* [Problem to solve] Given the records below, would you repeat exactly the lines that begin at the one containing "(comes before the" and end at the one containing "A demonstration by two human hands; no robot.", inclusive?

* [Supplied material]
------------------------------------------------------------------------

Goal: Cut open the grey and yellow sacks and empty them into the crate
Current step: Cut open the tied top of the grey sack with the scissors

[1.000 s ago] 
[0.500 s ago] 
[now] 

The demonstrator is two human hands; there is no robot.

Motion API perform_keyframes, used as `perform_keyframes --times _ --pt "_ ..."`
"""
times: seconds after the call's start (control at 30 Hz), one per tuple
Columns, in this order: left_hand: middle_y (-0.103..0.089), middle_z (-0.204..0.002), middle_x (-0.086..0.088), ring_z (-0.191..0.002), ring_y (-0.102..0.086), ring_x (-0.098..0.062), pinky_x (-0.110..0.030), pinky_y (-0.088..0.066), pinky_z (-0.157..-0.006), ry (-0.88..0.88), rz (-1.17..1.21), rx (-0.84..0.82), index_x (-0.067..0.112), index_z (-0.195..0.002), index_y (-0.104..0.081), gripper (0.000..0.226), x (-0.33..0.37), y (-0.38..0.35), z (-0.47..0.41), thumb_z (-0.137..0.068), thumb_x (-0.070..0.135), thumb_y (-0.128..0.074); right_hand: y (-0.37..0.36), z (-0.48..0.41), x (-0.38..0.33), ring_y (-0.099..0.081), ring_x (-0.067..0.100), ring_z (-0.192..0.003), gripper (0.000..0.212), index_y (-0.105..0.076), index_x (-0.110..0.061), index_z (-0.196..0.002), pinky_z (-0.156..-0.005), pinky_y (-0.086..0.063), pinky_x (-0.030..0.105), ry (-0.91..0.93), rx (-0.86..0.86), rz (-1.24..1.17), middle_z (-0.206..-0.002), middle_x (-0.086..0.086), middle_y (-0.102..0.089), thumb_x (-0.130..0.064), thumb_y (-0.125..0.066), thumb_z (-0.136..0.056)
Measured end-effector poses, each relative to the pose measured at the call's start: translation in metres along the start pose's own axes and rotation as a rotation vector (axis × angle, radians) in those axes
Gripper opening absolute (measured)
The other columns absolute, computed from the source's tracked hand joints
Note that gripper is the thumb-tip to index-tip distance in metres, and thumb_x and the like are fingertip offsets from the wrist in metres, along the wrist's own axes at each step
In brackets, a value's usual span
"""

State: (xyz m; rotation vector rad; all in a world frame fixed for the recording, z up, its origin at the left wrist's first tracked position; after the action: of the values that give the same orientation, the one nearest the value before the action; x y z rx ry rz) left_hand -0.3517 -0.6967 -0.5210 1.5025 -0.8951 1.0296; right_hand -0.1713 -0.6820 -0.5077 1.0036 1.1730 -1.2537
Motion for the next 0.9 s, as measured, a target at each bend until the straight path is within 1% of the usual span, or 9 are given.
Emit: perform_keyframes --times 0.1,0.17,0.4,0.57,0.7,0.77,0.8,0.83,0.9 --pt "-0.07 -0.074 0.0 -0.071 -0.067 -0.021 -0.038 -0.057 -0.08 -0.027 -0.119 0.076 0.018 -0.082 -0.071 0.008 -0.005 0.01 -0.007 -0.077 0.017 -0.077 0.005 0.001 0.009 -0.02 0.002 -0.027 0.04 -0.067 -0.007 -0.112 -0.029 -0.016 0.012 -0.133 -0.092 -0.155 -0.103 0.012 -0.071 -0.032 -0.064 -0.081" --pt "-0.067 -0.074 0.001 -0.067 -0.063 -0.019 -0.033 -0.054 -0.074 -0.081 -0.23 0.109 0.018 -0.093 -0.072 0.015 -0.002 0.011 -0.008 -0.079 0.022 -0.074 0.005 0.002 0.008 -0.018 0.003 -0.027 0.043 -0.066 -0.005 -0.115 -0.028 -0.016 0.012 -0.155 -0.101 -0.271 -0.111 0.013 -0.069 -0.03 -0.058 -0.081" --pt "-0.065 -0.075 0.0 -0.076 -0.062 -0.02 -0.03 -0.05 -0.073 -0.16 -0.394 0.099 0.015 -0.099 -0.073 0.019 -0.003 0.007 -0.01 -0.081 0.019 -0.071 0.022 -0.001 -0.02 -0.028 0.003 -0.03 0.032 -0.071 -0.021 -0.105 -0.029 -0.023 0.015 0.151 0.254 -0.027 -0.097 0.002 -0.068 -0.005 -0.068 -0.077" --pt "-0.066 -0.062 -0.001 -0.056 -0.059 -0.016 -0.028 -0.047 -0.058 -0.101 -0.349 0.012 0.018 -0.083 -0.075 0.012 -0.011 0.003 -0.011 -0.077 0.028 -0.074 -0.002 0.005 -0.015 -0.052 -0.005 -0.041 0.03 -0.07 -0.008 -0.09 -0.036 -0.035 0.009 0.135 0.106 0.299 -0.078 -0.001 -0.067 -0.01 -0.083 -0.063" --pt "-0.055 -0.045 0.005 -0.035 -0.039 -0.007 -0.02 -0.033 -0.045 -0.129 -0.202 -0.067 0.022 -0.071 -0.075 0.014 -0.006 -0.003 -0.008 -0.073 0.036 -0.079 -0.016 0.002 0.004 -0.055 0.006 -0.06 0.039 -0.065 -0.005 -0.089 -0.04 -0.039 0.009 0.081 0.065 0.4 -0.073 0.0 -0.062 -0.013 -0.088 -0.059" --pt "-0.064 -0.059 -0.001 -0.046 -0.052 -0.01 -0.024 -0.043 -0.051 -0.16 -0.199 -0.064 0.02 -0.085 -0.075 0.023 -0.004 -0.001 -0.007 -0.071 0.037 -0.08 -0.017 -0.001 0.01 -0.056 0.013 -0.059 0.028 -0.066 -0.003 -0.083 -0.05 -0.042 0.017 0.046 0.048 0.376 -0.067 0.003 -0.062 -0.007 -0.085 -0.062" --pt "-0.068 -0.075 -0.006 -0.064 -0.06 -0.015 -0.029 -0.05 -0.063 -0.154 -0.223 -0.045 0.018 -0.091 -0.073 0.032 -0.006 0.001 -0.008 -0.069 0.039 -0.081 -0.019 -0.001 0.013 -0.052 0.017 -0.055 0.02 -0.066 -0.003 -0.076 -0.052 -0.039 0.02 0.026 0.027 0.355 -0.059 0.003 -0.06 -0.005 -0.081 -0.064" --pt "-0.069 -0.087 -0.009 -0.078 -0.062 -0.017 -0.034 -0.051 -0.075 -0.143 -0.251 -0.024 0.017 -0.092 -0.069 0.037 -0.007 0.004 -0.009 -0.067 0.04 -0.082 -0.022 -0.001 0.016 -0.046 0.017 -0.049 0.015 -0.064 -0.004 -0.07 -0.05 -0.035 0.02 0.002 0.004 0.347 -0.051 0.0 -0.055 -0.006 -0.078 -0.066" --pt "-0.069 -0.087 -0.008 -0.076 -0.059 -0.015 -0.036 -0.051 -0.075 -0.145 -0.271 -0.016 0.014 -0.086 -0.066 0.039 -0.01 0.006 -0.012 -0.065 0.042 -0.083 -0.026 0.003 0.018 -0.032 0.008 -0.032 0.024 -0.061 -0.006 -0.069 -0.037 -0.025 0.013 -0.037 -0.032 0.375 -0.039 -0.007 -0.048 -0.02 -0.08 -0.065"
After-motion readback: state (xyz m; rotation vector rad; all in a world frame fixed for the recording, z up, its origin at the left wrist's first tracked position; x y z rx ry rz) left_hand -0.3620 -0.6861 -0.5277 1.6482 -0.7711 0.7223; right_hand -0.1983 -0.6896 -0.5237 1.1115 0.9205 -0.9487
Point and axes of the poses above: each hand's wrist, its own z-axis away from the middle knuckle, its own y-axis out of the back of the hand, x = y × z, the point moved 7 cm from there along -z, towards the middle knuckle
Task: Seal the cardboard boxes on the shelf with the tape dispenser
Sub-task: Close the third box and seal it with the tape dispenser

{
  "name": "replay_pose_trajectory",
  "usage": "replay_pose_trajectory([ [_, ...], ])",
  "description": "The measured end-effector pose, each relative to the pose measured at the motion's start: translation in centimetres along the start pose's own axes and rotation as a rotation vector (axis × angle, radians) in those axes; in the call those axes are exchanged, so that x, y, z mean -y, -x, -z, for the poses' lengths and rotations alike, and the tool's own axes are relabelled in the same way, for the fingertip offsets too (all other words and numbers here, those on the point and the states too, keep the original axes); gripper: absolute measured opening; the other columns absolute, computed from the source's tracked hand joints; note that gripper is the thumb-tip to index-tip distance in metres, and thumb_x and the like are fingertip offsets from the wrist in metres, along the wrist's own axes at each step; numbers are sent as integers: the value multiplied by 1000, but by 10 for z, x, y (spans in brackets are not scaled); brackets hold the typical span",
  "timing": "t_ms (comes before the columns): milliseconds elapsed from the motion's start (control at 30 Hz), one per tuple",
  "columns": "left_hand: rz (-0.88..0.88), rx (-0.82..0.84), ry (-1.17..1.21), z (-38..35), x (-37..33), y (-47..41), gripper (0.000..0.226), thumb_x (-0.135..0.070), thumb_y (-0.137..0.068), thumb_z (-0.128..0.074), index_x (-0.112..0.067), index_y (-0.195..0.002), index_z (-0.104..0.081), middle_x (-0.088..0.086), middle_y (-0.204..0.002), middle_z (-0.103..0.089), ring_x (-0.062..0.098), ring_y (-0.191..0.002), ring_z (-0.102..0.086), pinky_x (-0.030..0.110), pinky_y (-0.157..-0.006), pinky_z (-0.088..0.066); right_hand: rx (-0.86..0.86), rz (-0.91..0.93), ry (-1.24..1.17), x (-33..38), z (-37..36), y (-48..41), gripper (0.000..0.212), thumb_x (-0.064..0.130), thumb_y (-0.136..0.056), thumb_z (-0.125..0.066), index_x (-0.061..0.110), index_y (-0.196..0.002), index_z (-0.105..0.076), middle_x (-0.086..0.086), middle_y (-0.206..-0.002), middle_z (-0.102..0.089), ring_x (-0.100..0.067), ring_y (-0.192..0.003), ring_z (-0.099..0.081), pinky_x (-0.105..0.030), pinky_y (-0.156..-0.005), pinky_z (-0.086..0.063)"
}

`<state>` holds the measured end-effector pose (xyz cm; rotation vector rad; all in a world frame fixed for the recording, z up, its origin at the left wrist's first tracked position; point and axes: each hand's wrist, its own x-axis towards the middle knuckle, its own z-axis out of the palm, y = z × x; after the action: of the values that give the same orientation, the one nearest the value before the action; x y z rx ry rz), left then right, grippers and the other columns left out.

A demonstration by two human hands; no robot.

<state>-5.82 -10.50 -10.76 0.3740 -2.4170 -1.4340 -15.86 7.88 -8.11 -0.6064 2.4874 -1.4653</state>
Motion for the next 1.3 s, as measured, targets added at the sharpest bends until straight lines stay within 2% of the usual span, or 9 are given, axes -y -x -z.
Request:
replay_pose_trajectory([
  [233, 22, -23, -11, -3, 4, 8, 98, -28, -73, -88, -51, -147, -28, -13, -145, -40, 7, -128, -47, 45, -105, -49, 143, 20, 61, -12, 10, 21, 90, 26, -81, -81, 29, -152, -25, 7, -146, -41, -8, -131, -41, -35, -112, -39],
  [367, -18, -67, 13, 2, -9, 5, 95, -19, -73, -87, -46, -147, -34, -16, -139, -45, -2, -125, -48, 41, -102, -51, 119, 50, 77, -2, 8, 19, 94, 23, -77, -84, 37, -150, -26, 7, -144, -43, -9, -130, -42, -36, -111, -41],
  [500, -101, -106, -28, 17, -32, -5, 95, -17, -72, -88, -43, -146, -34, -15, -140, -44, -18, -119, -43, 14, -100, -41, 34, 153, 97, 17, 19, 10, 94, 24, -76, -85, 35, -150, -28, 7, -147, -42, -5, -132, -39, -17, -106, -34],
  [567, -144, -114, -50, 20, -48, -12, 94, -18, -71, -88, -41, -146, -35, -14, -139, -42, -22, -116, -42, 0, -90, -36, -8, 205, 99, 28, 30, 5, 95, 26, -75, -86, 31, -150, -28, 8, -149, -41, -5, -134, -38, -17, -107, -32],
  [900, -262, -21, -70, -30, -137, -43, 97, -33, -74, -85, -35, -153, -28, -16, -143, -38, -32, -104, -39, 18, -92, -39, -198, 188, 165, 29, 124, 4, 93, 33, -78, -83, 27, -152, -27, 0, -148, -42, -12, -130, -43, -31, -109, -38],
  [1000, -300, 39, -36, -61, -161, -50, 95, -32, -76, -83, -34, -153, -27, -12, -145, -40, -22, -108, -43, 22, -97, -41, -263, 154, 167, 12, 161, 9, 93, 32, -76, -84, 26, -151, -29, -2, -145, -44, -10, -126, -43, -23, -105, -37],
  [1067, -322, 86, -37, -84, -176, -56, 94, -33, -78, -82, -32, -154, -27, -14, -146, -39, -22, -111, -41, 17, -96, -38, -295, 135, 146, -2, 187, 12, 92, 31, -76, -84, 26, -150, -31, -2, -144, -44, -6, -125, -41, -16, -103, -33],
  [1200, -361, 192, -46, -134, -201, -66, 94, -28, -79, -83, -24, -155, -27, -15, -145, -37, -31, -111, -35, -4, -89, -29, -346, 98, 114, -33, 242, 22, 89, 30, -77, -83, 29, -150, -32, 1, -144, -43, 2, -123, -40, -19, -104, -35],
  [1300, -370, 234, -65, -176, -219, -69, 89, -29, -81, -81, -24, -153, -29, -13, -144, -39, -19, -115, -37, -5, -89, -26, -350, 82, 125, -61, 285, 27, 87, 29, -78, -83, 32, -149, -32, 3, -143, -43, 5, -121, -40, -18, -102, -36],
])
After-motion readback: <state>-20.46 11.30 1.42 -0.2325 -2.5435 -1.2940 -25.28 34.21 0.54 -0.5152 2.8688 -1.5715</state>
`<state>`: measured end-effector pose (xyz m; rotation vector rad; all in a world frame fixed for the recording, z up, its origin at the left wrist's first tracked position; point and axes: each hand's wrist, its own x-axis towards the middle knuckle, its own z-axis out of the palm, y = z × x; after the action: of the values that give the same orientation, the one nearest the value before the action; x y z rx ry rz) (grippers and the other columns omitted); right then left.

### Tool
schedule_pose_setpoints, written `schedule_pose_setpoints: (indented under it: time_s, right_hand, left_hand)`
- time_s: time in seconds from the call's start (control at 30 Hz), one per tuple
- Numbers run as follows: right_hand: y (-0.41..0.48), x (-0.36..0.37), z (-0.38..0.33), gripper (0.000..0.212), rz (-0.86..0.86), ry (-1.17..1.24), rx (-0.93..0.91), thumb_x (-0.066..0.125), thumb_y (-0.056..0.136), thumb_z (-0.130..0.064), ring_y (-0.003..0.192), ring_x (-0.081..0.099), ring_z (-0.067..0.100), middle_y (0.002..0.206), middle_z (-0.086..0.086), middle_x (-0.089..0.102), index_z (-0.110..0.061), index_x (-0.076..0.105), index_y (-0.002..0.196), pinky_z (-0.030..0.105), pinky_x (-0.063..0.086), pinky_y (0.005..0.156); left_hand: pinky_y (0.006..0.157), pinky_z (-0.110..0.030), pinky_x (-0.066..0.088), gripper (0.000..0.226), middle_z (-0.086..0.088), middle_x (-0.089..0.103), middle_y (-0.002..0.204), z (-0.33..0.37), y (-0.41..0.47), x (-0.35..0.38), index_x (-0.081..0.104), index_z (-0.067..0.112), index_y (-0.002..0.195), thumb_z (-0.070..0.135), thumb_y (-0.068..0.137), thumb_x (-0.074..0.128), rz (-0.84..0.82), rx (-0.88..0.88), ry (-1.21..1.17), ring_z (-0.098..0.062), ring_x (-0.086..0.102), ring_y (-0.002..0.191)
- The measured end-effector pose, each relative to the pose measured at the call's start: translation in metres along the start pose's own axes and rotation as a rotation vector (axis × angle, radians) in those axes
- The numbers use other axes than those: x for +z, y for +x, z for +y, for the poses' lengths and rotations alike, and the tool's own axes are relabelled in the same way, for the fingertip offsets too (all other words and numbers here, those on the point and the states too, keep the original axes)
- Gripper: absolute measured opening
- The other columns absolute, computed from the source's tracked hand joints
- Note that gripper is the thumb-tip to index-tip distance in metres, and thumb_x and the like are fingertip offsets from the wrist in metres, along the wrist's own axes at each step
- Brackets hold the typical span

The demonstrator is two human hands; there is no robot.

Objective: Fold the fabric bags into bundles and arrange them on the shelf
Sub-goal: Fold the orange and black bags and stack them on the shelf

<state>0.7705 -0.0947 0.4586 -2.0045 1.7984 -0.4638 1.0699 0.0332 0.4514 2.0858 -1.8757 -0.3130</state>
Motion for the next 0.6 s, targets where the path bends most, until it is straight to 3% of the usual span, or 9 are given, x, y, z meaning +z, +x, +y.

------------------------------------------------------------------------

* [Task result]
  "timing": "t_ms (comes before the columns): milliseconds elapsed from the motion's start (control at 30 Hz), one per tuple",
  "columns": "left_hand: rz (-0.88..0.88), rx (-0.82..0.84), ry (-1.17..1.21), z (-38..35), x (-37..33), y (-47..41), gripper (0.000..0.226), thumb_x (-0.135..0.070), thumb_y (-0.137..0.068), thumb_z (-0.128..0.074), index_x (-0.112..0.067), index_y (-0.195..0.002), index_z (-0.104..0.081), middle_x (-0.088..0.086), middle_y (-0.204..0.002), middle_z (-0.103..0.089), ring_x (-0.062..0.098), ring_y (-0.191..0.002), ring_z (-0.102..0.086), pinky_x (-0.030..0.110), pinky_y (-0.157..-0.006), pinky_z (-0.088..0.066); right_hand: rx (-0.86..0.86), rz (-0.91..0.93), ry (-1.24..1.17), x (-33..38), z (-37..36), y (-48..41), gripper (0.000..0.212), thumb_x (-0.064..0.130), thumb_y (-0.136..0.056), thumb_z (-0.125..0.066), index_x (-0.061..0.110), index_y (-0.196..0.002), index_z (-0.105..0.076), middle_x (-0.086..0.086), middle_y (-0.206..-0.002), middle_z (-0.102..0.089), ring_x (-0.100..0.067), ring_y (-0.192..0.003), ring_z (-0.099..0.081), pinky_x (-0.105..0.030), pinky_y (-0.156..-0.005), pinky_z (-0.086..0.063)"
}

`<state>` holds the measured end-effector pose (xyz cm; rotation vector rad; all in a world frame fixed for the recording, z up, its origin at the left wrist's first tracked position; point and axes: each hand's wrist, its own x-axis towards the middle knuckle, its own z-axis out of the palm, y = z × x; after the action: of the values that give the same orientation, the one nearest the value before the action; x y z rx ry rz), left then right, grippers and the other columns left out.

A demonstration by two human hands; no robot.

That makes the output complete.